Eloge de la simplicité du verbe
Clémentine Garnier
Dans la vie d'un auteur, l'inspiration est un rendez-vous inattendu, qui tel le grand amour, sonne à la porte lorsqu'on ne l'attend pas et qu'on traîne en jogging dans son salon.
Avec les années, on apprend à aller chercher l'inspiration, les émotions, les sensations qui nourriront la réflexion créative. Voire à la provoquer. L'inspiration peut venir de partout : elle vous attend dans le geste d'une femme qui serre son enfant contre elle dans le métro, dans la graphie d'un générique de cinéma, la citation d'ouverture d'un roman. Chaque auteur peut trouver dans l'œuvre d'un autre artiste du matériel pour initier la sienne, en renforcer certains aspects, imaginer un éclairage différent. Que l'on aime ou que l'on aime pas, d'ailleurs, comme William Faulkner le souligne avec son élégant cynisme.
“Read, read, read. Read everything -- trash, classics, good and bad, and see how they do it. Just like a carpenter who works as an apprentice and studies the master. Read! You'll absorb it. Then write.”
La question n'est pas vraiment de lire ou voir « ce qu'il faut », l'important est d'être capable de saisir l'écho que la sensibilité d'un autre réveille chez nous pour en tirer de la substance pour l'écriture.

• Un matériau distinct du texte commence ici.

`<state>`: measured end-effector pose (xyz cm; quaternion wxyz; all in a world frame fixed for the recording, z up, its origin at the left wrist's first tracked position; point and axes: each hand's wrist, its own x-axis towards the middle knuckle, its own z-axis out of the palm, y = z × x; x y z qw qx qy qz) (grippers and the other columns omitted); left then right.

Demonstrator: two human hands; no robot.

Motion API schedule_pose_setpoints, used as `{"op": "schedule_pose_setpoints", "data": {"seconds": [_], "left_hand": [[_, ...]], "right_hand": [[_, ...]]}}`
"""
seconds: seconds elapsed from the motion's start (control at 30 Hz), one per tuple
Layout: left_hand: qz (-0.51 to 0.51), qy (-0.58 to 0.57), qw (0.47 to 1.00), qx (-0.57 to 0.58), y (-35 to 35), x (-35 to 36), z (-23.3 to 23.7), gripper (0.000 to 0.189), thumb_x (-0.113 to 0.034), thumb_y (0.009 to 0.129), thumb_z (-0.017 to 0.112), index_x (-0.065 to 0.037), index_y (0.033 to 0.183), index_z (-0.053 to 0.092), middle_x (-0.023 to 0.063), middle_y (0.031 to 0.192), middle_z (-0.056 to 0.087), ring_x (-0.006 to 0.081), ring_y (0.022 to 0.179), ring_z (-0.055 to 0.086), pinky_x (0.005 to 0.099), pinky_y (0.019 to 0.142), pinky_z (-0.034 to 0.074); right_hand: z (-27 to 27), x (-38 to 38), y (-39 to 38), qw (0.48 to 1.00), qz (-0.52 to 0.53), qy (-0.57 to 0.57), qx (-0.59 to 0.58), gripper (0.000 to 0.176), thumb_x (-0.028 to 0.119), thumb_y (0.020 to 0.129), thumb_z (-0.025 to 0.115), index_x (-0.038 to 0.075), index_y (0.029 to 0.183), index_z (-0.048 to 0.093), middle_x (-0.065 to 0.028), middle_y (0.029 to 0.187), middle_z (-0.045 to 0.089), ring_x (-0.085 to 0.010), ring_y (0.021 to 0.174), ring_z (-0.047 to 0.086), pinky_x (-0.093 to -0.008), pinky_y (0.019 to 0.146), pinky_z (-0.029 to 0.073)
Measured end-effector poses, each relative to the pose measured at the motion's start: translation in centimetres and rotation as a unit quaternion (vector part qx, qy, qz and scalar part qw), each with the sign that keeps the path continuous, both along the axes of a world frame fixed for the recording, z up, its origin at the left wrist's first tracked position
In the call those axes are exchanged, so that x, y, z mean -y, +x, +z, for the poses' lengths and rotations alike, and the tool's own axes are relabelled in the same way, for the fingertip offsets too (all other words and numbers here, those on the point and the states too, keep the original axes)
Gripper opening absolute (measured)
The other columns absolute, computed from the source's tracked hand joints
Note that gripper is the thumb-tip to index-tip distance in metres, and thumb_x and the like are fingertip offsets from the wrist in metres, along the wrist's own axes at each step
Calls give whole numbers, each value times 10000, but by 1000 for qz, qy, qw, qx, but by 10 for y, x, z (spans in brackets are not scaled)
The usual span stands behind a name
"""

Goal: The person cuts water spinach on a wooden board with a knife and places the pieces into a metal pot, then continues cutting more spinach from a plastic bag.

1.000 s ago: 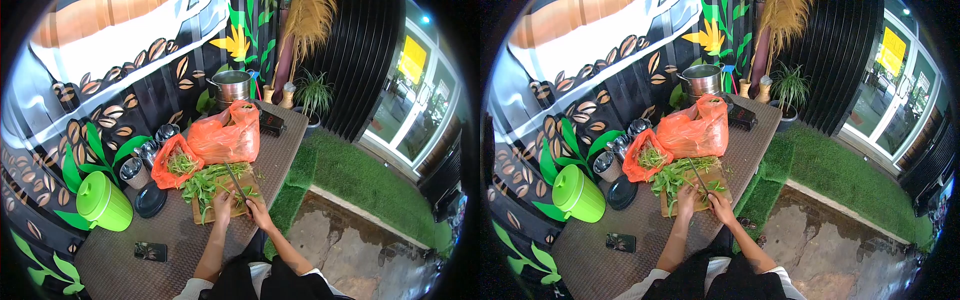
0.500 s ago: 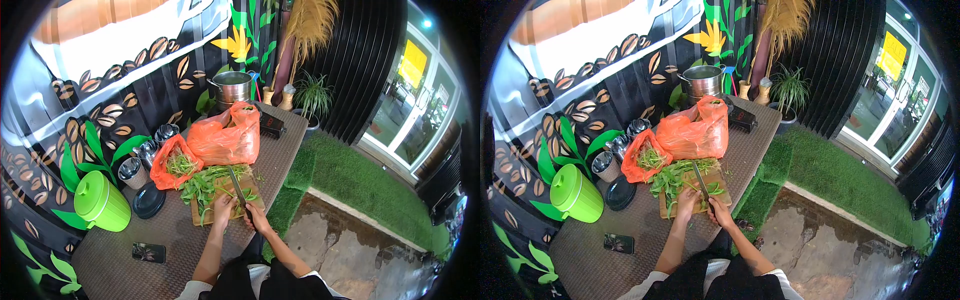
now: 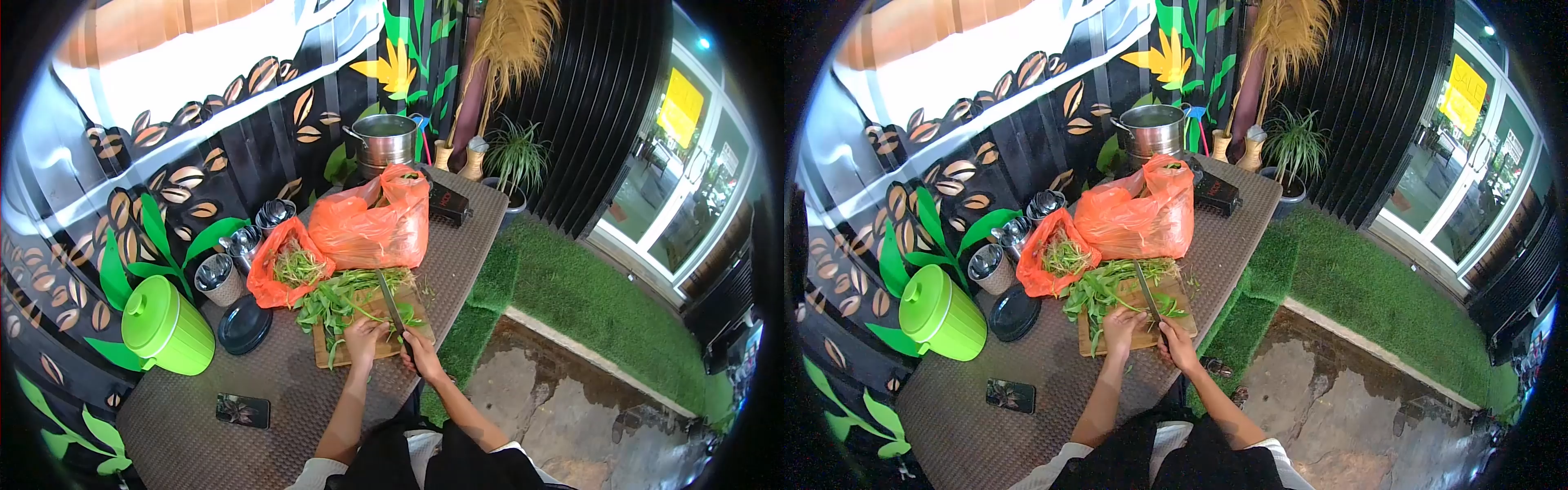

Par exemple, j'ai découvert il y a peu le film « Un homme très recherché », d'Anton Corbijn, avec Philip Seymour Hoffman dans le rôle principal. Que l'on aime ou pas les films d'espionnage, les intrigues tortueuses et les trahisons à gogo, cette adaptation de John Le Carré traitée avec une froideur classique mérite le détour pour la pureté de la narration.
Chaque auteur est à la recherche de la phrase juste, de l'émotion évidente : le grand Seymour Hoffman en donne un exemple maîtrisé. Avec trois expressions, des phrases de quatre mots maximum et une cigarette collée au bec pendant deux heures, il parvient à nous émouvoir et nous attacher à ses fêlures. Son personnage obscur, bouffé par son passé, manipulateur, attire le film à lui comme une couverture et suffit à faire oublier l'idéalisme gnagnan d'une jeune avocate et les ressorts lourdauds du film avec plein-d-espions-qui-espionnent-des-gens-gentils-ou-mechants-qui-sait-et-qui-s'espionnent-aussi-entre-eux au point qu'on en perd son latin. Le réalisateur l'a-t-il pensé ? Hoffman l'a-t-il voulu ? Mystère.
Ce qui demeure pour l'artiste attentif, c'est la recherche de la simplicité, le geste qui en dit plus long qu'un dialogue de dix minutes, la manière de jeter une cigarette qui épargne un pensum sur les états d'âme du héros. Plutôt que la recherche de l'effet de manche qui impressionnera le lecteur, ce film est une invitation à débusquer les trois mots qui trouveront son cœur sans passer par la case cerveau.